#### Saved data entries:
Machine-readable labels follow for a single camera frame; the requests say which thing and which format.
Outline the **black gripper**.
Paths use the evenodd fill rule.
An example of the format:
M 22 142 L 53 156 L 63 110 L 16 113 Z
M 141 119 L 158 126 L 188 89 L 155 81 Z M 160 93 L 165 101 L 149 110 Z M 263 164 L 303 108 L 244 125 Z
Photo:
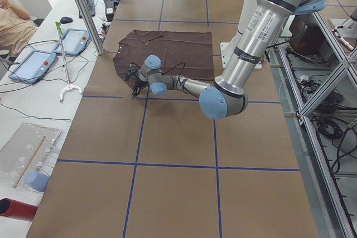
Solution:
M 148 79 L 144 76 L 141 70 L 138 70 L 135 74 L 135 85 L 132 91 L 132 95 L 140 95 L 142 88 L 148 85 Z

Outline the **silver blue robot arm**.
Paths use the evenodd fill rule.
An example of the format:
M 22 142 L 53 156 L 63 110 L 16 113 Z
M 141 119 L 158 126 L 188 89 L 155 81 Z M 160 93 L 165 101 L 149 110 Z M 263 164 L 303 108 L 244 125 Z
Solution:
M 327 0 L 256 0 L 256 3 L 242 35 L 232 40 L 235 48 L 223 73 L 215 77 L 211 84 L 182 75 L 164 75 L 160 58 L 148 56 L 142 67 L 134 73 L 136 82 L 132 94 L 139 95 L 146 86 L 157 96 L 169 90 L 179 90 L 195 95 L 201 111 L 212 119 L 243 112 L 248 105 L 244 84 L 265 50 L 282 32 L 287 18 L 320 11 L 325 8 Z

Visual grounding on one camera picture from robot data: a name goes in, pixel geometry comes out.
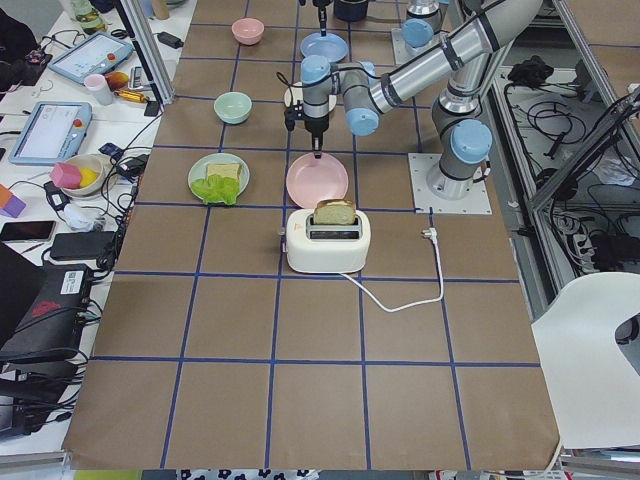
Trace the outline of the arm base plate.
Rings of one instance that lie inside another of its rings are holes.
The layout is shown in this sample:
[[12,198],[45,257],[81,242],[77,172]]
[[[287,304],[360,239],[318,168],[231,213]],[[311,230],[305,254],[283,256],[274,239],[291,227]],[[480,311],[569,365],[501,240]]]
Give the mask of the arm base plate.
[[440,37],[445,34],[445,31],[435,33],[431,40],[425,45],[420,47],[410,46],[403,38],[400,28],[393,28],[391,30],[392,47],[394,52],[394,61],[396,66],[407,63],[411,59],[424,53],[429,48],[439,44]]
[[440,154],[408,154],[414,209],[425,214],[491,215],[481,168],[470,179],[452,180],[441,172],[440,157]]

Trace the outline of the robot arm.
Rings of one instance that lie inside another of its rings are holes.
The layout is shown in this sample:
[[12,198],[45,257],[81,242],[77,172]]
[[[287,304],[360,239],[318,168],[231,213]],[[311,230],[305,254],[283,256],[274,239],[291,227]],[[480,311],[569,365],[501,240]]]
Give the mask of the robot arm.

#### EXERCISE AIM:
For each line above that includes "Trace", copy the line.

#### EXERCISE RESULT:
Trace the outline of the arm base plate.
Trace the outline of the robot arm.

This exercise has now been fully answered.